Swan’s Anti-SLAPP Motion
Simoni included defensive remarks on his own website; Swan brought a cross-complaint; Simoni filed an anti-SLAPP motion; Bryant-Deason granted it.
Swan addressed only the first prong. The anti-SLAPP statute, Code of Civil Procedure §425.16, authorizes a special motion to strike where an action is based on speech “in connection with a public issue,” which includes “any written or oral statement or writing made in a place open to the public or a public forum in connection with an issue of public interest.”
Simoni’s posting, she contended, did not relate to a public issue and Simoni’s website was not a public forum because others may not post comments on it.
High Court Decision
Egerton responded that the California Supreme Court held in its 2006 opinion in Barrett v. Rosenthal:
“Web sites accessible to the public...are ‘public forums’ for purposes of the anti-SLAPP statute.”

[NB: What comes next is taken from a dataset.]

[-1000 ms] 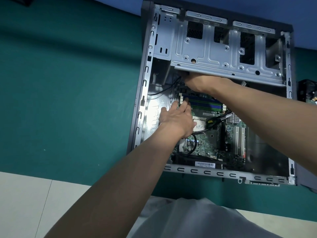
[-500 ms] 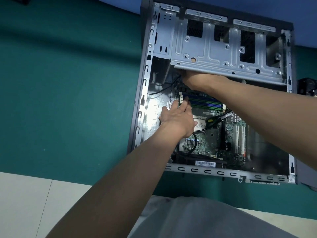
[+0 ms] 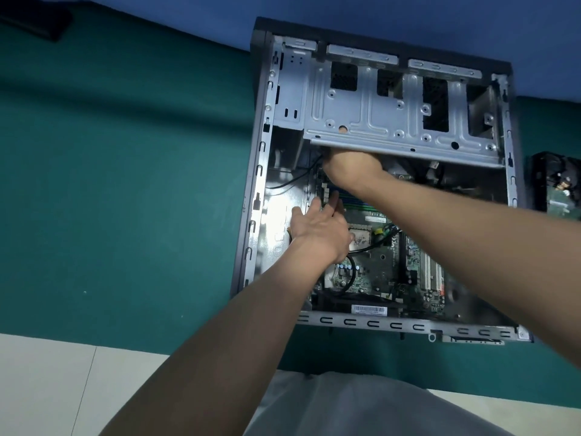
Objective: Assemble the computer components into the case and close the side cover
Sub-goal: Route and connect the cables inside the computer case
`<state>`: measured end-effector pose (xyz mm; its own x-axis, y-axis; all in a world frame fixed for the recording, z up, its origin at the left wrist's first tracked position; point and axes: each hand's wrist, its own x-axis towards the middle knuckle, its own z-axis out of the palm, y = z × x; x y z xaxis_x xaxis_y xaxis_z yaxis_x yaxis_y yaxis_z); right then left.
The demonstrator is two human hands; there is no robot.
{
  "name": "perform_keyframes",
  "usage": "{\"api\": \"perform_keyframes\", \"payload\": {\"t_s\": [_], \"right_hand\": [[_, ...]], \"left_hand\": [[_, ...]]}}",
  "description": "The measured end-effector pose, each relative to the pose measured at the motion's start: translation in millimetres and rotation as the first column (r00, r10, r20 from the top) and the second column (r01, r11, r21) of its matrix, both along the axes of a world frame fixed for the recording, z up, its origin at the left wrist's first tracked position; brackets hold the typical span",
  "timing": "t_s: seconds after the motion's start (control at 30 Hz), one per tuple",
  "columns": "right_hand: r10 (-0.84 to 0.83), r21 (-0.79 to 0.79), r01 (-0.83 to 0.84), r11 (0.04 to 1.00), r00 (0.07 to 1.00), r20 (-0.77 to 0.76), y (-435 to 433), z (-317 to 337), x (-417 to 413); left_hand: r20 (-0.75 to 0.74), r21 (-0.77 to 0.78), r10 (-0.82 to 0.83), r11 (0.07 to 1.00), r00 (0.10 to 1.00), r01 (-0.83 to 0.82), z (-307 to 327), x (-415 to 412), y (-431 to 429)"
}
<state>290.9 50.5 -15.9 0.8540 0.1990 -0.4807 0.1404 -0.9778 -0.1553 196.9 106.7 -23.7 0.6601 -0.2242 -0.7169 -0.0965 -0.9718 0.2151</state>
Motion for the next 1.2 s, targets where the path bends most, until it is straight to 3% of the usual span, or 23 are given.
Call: {"api": "perform_keyframes", "payload": {"t_s": [0.07, 0.13, 0.2, 0.27, 0.4, 0.57, 0.63, 0.73, 0.83, 0.9, 1.03, 1.2], "right_hand": [[-0.159, 0.159, 0.137, 0.978, 0.978, 0.137, -6, -4, -14], [-0.393, 0.298, 0.326, 0.897, 0.897, 0.203, -15, -6, -35], [-0.608, 0.454, 0.496, 0.740, 0.782, 0.136, -26, -4, -50], [-0.700, 0.556, 0.578, 0.597, 0.714, 0.010, -39, 6, -64], [-0.612, 0.695, 0.643, 0.322, 0.701, -0.365, -73, 41, -88], [-0.464, 0.803, 0.560, 0.202, 0.777, -0.425, -140, 80, -109], [-0.496, 0.822, 0.561, 0.095, 0.743, -0.450, -175, 88, -112], [-0.612, 0.820, 0.568, -0.071, 0.625, -0.485, -228, 86, -112], [-0.772, 0.777, 0.629, 0.001, 0.494, -0.399, -268, 61, -111], [-0.824, 0.708, 0.695, 0.125, 0.470, -0.315, -284, 36, -111], [-0.791, 0.476, 0.732, 0.488, 0.601, -0.114, -296, -10, -114], [-0.664, 0.321, 0.638, 0.700, 0.747, -0.037, -293, -42, -119]], "left_hand": [[0.002, 0.023, 0.003, 1.000, 1.000, -0.003, -1, 0, -2], [0.016, 0.033, 0.008, 0.999, 1.000, -0.009, -2, -1, -3], [0.014, 0.031, 0.025, 0.999, 1.000, -0.025, -3, -3, -5], [0.001, 0.022, 0.049, 0.999, 0.999, -0.049, -3, -2, -7], [-0.003, 0.066, 0.044, 0.997, 0.999, -0.043, 5, 3, -14], [0.136, 0.284, -0.122, 0.955, 0.983, 0.079, 17, 8, -34], [0.196, 0.311, -0.132, 0.948, 0.972, 0.066, 20, 11, -46], [0.294, 0.177, -0.111, 0.982, 0.949, 0.060, 17, 21, -63], [0.250, 0.018, -0.095, 0.995, 0.964, 0.093, 12, 34, -82], [0.214, -0.014, -0.092, 0.995, 0.973, 0.097, 8, 43, -91], [0.162, 0.047, -0.084, 0.996, 0.983, 0.078, 5, 59, -105], [0.170, 0.111, -0.075, 0.992, 0.982, 0.056, 5, 67, -113]]}}
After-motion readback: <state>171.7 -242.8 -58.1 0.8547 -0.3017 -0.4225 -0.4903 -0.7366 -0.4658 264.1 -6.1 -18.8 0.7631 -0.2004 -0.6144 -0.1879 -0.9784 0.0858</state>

“Just as Swan’s Internet posts concerned a matter of public interest—the reliability and quality of medical care—so too did Simoni’s blog post, because, as the trial court recognized, it challenged those ‘complaints about the medical profession, rather than merely complaints against Simoni individually.’ The trial court correctly concluded the post concerned an issue of public interest protected under the anti-SLAPP statute.”
The opinion quotes the allegations on Simoni’s website but does not shed light on the inconsistency in the doctor asserting in his opposition to Swan’s anti-SLAPP motion that he performed surgery on her competently, and the posted allegation that she was not a patient.
His posting begins:
“There is one individual is [sic] spamming all physicians rating sites posting false negative reviews about Payman Simoni, MD. This is a warning, she is not a real patient. She is a former employee who was caught stealing narcotics. She was let go immediately. Since then, she has tried to blackmail Dr. Simoni and Simoni Plastic Surgery for a huge sum of money.”
Swan is not identified in the text. However, there is a link to a page on ripoffreport.com on “valerie swan / mystic9 - burlingame California.”
Egerton’s opinion came in Simoni v. Swan, B290682.
Rolling Hills Estates attorney Jeffrey Lewis represented Swan on appeal. Benjamin J. Fenton and Randy Hsieh of Fenton Law Group in West Los Angeles acted for Simoni.